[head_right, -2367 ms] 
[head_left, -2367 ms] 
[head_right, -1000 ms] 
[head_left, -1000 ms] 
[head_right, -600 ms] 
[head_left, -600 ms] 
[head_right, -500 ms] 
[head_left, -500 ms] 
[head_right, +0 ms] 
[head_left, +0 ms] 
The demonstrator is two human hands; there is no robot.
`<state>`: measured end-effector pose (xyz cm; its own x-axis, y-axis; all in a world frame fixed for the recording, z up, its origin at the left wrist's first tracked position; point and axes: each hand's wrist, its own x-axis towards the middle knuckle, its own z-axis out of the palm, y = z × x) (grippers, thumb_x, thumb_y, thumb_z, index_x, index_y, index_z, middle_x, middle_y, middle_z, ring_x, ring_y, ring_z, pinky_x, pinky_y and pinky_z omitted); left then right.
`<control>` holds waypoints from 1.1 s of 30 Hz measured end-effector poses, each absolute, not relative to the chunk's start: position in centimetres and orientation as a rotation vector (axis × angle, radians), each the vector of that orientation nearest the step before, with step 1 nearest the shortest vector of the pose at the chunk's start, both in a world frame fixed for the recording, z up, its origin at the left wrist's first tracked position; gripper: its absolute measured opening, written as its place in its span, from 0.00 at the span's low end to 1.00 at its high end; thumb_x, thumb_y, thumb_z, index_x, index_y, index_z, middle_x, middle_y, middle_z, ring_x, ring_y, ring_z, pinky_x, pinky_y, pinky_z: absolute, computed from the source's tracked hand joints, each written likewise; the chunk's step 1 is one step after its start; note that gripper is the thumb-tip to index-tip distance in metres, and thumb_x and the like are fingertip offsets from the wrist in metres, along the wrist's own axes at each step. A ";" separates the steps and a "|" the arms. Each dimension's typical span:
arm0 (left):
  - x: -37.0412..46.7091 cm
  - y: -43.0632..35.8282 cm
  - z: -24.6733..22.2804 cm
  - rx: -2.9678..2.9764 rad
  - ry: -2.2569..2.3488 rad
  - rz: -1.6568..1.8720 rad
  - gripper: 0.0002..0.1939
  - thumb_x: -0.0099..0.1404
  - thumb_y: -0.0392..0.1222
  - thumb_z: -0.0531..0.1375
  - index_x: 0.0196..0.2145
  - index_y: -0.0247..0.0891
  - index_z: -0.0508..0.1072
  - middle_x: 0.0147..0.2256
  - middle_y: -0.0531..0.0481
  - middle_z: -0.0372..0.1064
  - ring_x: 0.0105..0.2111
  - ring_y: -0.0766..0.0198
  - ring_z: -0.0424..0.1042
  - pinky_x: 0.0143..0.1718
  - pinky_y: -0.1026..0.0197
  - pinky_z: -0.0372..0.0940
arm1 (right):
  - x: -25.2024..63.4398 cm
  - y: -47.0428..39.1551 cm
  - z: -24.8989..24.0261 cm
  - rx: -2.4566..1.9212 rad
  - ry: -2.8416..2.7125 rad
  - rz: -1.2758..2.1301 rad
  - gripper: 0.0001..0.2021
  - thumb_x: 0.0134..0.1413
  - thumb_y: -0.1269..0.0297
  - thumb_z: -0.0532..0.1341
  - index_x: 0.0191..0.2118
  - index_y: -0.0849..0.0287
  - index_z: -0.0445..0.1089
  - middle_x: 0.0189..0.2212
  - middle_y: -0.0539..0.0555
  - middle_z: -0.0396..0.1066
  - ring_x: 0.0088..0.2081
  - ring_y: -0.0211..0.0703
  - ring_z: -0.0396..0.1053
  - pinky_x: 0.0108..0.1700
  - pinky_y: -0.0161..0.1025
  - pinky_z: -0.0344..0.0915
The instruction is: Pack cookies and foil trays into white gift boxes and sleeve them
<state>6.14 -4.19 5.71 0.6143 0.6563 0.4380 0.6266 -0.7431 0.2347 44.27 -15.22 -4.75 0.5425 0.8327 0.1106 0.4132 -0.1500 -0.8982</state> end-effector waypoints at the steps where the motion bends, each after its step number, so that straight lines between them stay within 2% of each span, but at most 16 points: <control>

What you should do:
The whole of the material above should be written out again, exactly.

Output below:
[head_right, -2367 ms] 
[head_left, -2367 ms] 
[head_right, -1000 ms] 
[head_left, -1000 ms] 
[head_right, -600 ms] 
[head_left, -600 ms] 
[head_right, -500 ms] 
[head_left, -500 ms] 
[head_right, +0 ms] 
[head_left, +0 ms] 
The demonstrator is two human hands; there is no robot.
`<state>`: measured end-effector pose (xyz cm; its own x-axis, y-axis; all in a world frame fixed for the recording, z up, its origin at the left wrist's first tracked position; point and axes: each hand's wrist, its own x-axis towards the middle knuckle, its own z-axis out of the palm, y = z × x) (grippers, thumb_x, thumb_y, thumb_z, index_x, index_y, index_z, middle_x, middle_y, middle_z, ring_x, ring_y, ring_z, pinky_x, pinky_y and pinky_z omitted); left then right.
`<control>` holds waypoints from 1.1 s of 30 Hz measured end-effector poses, each absolute, not relative to the chunk's start: position in centimetres and orientation as a rotation vector (axis × angle, radians), each the vector of that orientation nearest the step before, with step 1 nearest the shortest vector of the pose at the chunk's start, both in a world frame fixed for the recording, z up, its origin at the left wrist's first tracked position; gripper: its absolute measured opening, written as its place in its span, from 0.00 at the span's low end to 1.00 at its high end; thumb_x, thumb_y, thumb_z, index_x, index_y, index_z, middle_x, middle_y, middle_z, ring_x, ring_y, ring_z, pinky_x, pinky_y, pinky_z: absolute, computed from the source's tracked hand joints, each written likewise; the chunk's step 1 is one step after its start; note that gripper is the thumb-tip to index-tip distance in metres, and thumb_x and the like are fingertip offsets from the wrist in metres, along the wrist's own axes at each step. A ";" separates the steps and a "|" the arms. Each dimension's typical span:
arm0 (left):
  - x: -37.0412..46.7091 cm
  - y: -43.0632..35.8282 cm
  - z: -24.6733..22.2804 cm
  - rx: -2.9678..2.9764 rad
  - ry: -2.2569..2.3488 rad
  - rz: -1.6568..1.8720 rad
  - gripper: 0.0002..0.1939
  - thumb_x: -0.0099..0.1404
  - thumb_y: -0.0392..0.1222
  - thumb_z: -0.0531..0.1375
  - index_x: 0.0196..0.2145
  - index_y: -0.0247..0.0891
  - index_z: -0.0508..0.1072
  - middle_x: 0.0147..0.2256
  - middle_y: -0.0531..0.0481
  - middle_z: -0.0372..0.1064
  - ring_x: 0.0105..0.2111
  - ring_y: -0.0766..0.0198
  - ring_z: -0.0424..0.1042
  - pinky_x: 0.0143..0.1718
  - pinky_y: -0.1026..0.0197
  - pinky_z: -0.0372..0.0940
arm1 (right):
  - x: -25.2024..63.4398 cm
  - y: -47.0428..39.1551 cm
  - z: -24.8989..24.0261 cm
  - rx: -2.4566..1.9212 rad
  - ry: -2.8416..2.7125 rad
  - rz: -1.2758..2.1301 rad
  - gripper: 0.0001..0.2021
  - thumb_x: 0.0134..0.1413
  - thumb_y: -0.1269..0.0297
  - thumb_z: -0.0532..0.1341
  - index_x: 0.0191..0.2118
  - index_y: -0.0849..0.0287
  - index_z: -0.0445..0.1089
  - middle_x: 0.0189..0.2212
  - middle_y: -0.0539..0.0555
  - middle_z: -0.0396..0.1066
  - ring_x: 0.0088..0.2081
  - ring_y: -0.0211..0.0703
  - ring_z: -0.0396..0.1053
  - pinky_x: 0.0108..0.1700
  - pinky_y: -0.0161..0.1025
  - pinky_z: -0.0344..0.0915
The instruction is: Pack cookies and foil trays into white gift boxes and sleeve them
<state>6.14 -4.19 5.71 0.6143 0.6563 0.4380 0.6266 -0.7431 0.2347 44.27 -15.22 -4.75 0.5425 0.8327 0.1106 0.4132 -0.1500 -0.8982</state> end-effector waypoints at the steps where the motion bends, each after its step number, so that straight lines between them stay within 2% of each span, but at most 16 points: <control>

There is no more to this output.